Broader Applicability – While the paper focuses on civil‑engineering datasets (<10 K images), the methodology is readily extensible to other data‑scarce fields such as medical imaging, precision agriculture, or underwater inspection.

Conclusion

DINO‑YOLO demonstrates that self‑supervised vision transformers can be seamlessly integrated into a high‑speed detector to achieve substantial accuracy gains in data‑constrained civil‑engineering scenarios, without sacrificing real‑time performance.

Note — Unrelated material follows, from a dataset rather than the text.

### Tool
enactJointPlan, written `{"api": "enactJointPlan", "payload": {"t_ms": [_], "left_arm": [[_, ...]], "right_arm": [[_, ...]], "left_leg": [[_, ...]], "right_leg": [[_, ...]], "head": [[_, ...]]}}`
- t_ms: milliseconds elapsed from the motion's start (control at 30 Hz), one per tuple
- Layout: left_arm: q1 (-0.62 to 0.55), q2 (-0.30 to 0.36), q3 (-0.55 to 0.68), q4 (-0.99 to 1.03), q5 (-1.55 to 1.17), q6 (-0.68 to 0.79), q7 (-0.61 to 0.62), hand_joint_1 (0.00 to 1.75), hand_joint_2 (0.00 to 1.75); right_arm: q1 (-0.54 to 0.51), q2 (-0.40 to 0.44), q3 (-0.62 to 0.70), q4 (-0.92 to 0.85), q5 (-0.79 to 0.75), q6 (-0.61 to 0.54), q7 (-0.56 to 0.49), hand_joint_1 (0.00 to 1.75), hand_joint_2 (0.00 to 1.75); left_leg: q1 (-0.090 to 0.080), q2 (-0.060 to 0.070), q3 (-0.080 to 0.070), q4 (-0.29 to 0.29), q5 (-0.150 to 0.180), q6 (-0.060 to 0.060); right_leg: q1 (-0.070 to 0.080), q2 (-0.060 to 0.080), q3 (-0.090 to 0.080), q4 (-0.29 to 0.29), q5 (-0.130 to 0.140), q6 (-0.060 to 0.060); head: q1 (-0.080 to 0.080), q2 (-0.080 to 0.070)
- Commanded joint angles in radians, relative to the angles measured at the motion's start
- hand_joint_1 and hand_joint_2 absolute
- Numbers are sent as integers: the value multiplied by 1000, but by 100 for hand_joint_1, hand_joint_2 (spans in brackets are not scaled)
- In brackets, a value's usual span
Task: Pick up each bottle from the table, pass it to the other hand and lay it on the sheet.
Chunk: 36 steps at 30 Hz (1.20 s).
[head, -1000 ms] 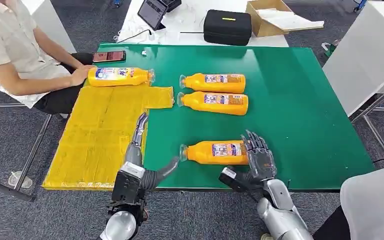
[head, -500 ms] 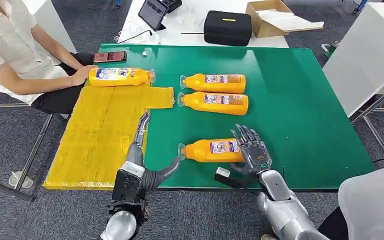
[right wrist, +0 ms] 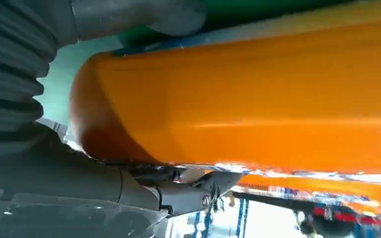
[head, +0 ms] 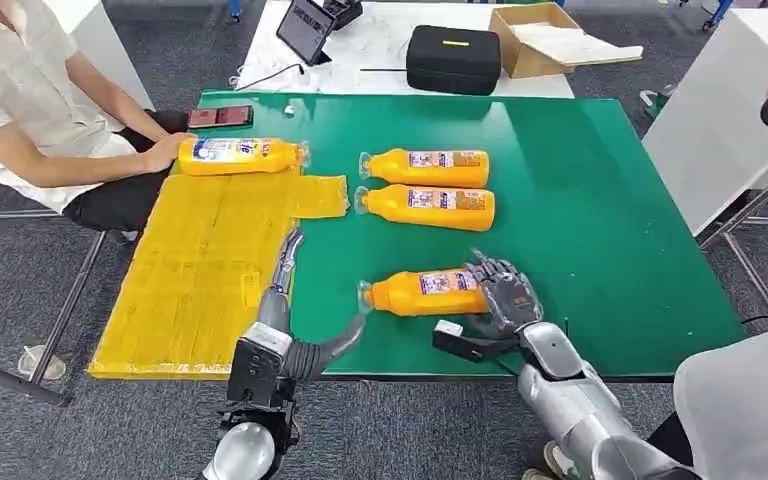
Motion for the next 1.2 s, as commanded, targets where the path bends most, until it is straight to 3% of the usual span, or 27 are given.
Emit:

The systematic ablation across YOLO scales and DINO variants provides clear guidelines: use a Medium‑scale YOLO with Dual‑P0P3 fusion for the best overall balance; adopt Triple‑Integration for Small‑scale deployments where hardware resources are limited. By delivering up to 88.6 % relative mAP improvement on KITTI and double‑digit gains on specialized crack and PPE datasets, the work establishes a new state‑of‑the‑art baseline for practical, on‑site infrastructure inspection and construction‑site safety monitoring. Future research will focus on model compression, domain‑specific self‑supervised pre‑training, and extending the framework to other low‑annotation domains.